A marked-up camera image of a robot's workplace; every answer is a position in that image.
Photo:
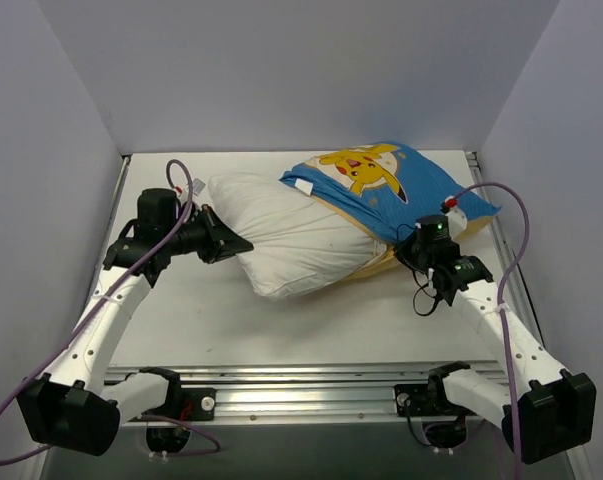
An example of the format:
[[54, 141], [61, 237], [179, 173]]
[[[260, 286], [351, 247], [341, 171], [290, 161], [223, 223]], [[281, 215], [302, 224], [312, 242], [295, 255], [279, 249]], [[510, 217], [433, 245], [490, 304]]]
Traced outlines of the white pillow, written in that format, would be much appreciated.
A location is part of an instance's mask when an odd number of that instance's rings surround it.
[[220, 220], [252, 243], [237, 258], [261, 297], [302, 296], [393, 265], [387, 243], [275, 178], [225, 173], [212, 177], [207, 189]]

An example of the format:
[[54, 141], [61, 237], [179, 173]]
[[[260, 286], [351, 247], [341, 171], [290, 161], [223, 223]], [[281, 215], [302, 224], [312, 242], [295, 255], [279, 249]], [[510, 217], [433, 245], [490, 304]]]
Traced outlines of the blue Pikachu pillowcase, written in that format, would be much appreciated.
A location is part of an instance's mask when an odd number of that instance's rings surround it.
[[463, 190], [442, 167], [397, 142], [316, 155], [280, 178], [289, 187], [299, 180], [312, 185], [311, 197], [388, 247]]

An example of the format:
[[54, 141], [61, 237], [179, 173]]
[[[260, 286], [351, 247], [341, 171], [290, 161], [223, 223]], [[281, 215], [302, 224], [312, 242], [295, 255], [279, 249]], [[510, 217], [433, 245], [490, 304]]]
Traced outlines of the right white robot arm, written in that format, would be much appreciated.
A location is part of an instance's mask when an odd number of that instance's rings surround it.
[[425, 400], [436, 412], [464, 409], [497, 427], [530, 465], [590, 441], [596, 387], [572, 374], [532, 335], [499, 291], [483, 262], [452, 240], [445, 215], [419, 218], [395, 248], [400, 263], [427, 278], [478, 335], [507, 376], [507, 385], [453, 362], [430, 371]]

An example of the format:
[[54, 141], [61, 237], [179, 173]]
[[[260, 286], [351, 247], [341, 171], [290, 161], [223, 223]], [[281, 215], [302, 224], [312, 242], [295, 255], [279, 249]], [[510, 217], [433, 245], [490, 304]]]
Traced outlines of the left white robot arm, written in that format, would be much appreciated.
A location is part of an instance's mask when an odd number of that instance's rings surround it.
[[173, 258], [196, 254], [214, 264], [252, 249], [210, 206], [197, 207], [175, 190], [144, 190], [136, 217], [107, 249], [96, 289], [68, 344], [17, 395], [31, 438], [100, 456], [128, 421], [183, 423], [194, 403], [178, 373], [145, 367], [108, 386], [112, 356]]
--
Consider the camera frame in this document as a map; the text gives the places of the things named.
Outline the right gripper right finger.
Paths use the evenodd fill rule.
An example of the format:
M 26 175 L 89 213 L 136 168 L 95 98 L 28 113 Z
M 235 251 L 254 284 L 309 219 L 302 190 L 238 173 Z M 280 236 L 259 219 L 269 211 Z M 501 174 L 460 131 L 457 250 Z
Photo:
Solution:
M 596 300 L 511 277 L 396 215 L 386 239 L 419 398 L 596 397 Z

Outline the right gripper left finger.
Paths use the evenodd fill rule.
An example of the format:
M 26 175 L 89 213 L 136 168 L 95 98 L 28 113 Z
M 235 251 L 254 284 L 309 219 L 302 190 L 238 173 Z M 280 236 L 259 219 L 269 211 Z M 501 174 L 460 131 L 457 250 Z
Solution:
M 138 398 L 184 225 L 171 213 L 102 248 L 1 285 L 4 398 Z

# Work request:
Look through the entries and return each line that has the word "left" in it.

# Response:
Traced outlines of the left white robot arm, written in that format, would be much appreciated.
Outline the right gripper left finger.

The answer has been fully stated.